Companies July 6, 2007, 11:51AM EST

UBS: After Wuffli, What?

The Swiss financial giant suddenly ousted its well-respected CEO, which could cause unease. But he's being replaced by powerful talent

Zurich-based financial giant UBS (UBS) has a disconcerting habit of dispensing with senior managers without warning. Luqman Arnold was shoved out as chief executive officer in December, 2001, and replaced by Peter Wuffli in circumstances shrouded with mystery. Now, Wuffli has lost out in a boardroom coup.

In the early hours of July 6, UBS surprised just about everyone by announcing that the group chief executive would "relinquish all of his functions at UBS and leave the bank." Wuffli will be replaced by Marcel Rohner, the deputy CEO and chief of UBS's most valuable business, private banking (or Global Wealth Management, as it is officially known).

The clumsily handled shift may indicate that the bank is under strain as it tries to maintain its position at the top tables of world financial institutions with the likes of Goldman Sachs (GS) and Morgan Stanley (MS). While UBS has been one of the great success stories in finance in recent years, it is coping with issues such as how to prevent the poaching of top traders by hedge funds.

Creating unease

What's more, as a bank that earns its biggest riches from wealth management, UBS is struggling over whether to hazard unsettling its clients by taking the sort of trading risks that have been so successful for Goldman. UBS, like other foreign banks that have made U.S. acquisitions, also is challenged by managing a large U.S. business that includes the former Paine Webber brokerage firm.

It is not clear, though, whether ousting Wuffli is the answer to any of these questions. The former McKinsey consultant is well-respected inside and outside UBS for the job he has done in forging a collection of acquired institutions into a coherent force (see BusinessWeek.com, 07/25/05, "The Master of Zurich"). His abrupt departure is bound to create unease inside the bank and raise questions about the bank's future direction.

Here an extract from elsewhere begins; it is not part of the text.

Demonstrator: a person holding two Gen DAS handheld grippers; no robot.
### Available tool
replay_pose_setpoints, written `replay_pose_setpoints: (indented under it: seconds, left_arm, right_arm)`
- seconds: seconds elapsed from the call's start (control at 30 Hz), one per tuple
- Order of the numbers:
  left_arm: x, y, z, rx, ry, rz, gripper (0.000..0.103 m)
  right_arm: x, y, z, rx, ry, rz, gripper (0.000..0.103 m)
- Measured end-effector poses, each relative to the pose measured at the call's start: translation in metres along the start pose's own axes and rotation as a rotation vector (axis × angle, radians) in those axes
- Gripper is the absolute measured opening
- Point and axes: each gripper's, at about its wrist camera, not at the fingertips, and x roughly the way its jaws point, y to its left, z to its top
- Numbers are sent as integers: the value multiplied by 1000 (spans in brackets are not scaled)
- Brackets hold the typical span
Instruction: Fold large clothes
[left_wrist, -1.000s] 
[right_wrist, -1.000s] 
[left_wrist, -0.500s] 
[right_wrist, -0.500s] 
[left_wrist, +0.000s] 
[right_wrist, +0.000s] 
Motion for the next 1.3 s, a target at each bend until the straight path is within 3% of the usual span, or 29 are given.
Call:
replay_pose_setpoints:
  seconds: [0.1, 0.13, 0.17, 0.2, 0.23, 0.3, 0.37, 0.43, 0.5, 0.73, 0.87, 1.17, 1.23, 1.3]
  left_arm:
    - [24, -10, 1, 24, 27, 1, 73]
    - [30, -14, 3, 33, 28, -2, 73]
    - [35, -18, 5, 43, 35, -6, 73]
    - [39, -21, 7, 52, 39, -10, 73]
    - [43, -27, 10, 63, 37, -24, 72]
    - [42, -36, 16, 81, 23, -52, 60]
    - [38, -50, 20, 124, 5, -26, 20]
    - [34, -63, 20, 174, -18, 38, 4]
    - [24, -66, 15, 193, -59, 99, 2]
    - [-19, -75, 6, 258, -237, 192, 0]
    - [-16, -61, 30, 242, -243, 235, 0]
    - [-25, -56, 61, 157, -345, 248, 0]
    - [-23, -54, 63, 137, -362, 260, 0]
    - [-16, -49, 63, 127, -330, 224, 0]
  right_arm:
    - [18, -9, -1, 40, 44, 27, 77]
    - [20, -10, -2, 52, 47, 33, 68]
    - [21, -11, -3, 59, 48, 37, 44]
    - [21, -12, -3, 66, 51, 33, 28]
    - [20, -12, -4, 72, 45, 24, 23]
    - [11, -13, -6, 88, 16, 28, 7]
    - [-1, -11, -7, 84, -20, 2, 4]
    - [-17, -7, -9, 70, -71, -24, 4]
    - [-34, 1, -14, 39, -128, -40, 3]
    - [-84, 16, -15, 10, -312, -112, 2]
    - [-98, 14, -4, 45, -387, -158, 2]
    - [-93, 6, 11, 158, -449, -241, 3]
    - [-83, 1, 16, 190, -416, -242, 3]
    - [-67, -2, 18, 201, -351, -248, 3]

Assuming that there are no time bombs lurking on UBS's books, what could ease any damage is that Rohner and Raoul Weill, 47, who will succeed Rohner as head of Global Wealth Management and Business Banking, are both rated savvy, relatively youthful financiers in the Wuffli mold. "Strategically, there will be little change," said analysts from Keefe, Bruyette, & Woods, an investment bank specializing in financial institutions, in a research note.

Between the Cracks

UBS explains Wuffli's departure as the result of a boardroom disagreement over succession. Marcel Ospel, the chairman and longtime architect of UBS's expansion, wanted to step down and suggested that Wuffli move up to chairman. But the board "decided not to accept his proposal," UBS says. The board "does not view the succession of the CEO to the position of chairman as automatic."

Instead, the board decided to promote Rohner, a 42-year-old rising star, but asked Ospel to stay on for another three-year term as chairman. Wuffli, as someone put it, "fell between the table and the bench."

What seems to have happened is that some recent stumbles dulled Wuffli's luster. Chief among them was his decision, announced on May 3, to fold Dillon Read Capital Management (DRCM), UBS's U.S. hedge fund unit, back into the bank after losses in the subprime mortgage market (see BusinessWeek.com, 05/03/07, "UBS: A Hedge-Fund Stumble").